To examine the frequency and significance of comorbid posttraumatic stress disorder (PTSD) in ethnically diverse obese patients with binge eating disorder (BED) seeking treatment for obesity and binge eating in primary care.

METHODS:

Participants were a consecutive series of 105 obese women with BED; 43% were African- American, 36% were Caucasian, and 21% were Hispanic-American/other.

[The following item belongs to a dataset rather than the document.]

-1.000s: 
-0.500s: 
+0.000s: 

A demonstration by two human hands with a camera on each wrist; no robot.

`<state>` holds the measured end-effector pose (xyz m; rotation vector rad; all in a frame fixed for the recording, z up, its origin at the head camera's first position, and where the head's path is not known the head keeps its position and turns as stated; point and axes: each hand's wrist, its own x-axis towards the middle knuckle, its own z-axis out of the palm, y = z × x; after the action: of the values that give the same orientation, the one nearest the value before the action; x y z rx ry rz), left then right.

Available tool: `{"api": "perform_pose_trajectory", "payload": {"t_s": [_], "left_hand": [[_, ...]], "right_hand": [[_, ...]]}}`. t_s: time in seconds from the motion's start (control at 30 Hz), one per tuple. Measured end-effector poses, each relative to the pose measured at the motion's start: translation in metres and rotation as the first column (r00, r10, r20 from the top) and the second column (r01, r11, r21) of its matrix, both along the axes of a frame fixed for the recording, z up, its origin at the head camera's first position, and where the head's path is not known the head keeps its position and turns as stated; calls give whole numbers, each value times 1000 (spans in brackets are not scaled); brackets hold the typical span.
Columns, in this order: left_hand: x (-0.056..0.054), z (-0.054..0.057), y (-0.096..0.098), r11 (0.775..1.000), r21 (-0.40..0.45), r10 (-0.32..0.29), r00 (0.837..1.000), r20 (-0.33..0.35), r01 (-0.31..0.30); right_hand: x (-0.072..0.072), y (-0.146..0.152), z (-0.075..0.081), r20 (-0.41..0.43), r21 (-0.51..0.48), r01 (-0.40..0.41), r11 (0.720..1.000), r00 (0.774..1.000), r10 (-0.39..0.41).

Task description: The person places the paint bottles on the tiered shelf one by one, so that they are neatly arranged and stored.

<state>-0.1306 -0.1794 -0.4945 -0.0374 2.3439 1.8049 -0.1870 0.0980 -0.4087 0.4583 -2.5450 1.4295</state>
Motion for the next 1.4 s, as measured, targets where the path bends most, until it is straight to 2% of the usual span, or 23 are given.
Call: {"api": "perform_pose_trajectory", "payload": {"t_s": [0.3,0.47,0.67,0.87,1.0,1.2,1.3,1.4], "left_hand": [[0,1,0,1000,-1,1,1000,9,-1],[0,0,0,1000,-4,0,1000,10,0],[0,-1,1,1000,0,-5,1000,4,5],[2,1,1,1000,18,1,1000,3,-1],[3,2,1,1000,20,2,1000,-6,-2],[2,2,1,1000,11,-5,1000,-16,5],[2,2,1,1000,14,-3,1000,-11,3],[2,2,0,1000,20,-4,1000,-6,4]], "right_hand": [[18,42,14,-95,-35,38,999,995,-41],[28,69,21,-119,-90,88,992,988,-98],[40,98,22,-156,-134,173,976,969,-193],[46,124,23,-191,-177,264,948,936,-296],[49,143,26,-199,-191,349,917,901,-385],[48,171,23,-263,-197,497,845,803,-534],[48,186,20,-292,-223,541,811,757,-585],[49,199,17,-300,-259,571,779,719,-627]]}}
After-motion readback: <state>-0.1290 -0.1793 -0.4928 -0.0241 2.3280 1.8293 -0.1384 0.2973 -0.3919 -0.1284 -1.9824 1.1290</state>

Participants were evaluated with reliable semi-structured interviews and established measures.

RESULTS:

Of the 105 women, 25 (24%) met criteria for PTSD. PTSD was associated with significantly elevated rates of mood, anxiety, and drug use disorders, significantly elevated eating disorder psychopathology (Eating Disorder Examination global score and scales), greater depressive affect, and lower self-esteem, even though the patients with comorbid PTSD did not have higher body mass indexes (BMIs) or greater frequency of binge eating. The heightened eating disorder psychopathology and depression and the lower self-esteem among patients with comorbid PTSD persisted even after controlling for anxiety disorder comorbidity.

CONCLUSIONS:

Our findings suggest that among ethnically/ racially diverse obese women with BED who present for obesity and binge eating treatment in primary care settings, PTSD is common and is associated with heightened psychiatric comorbidity, greater eating disorder psychopathology, and poorer psychological functioning.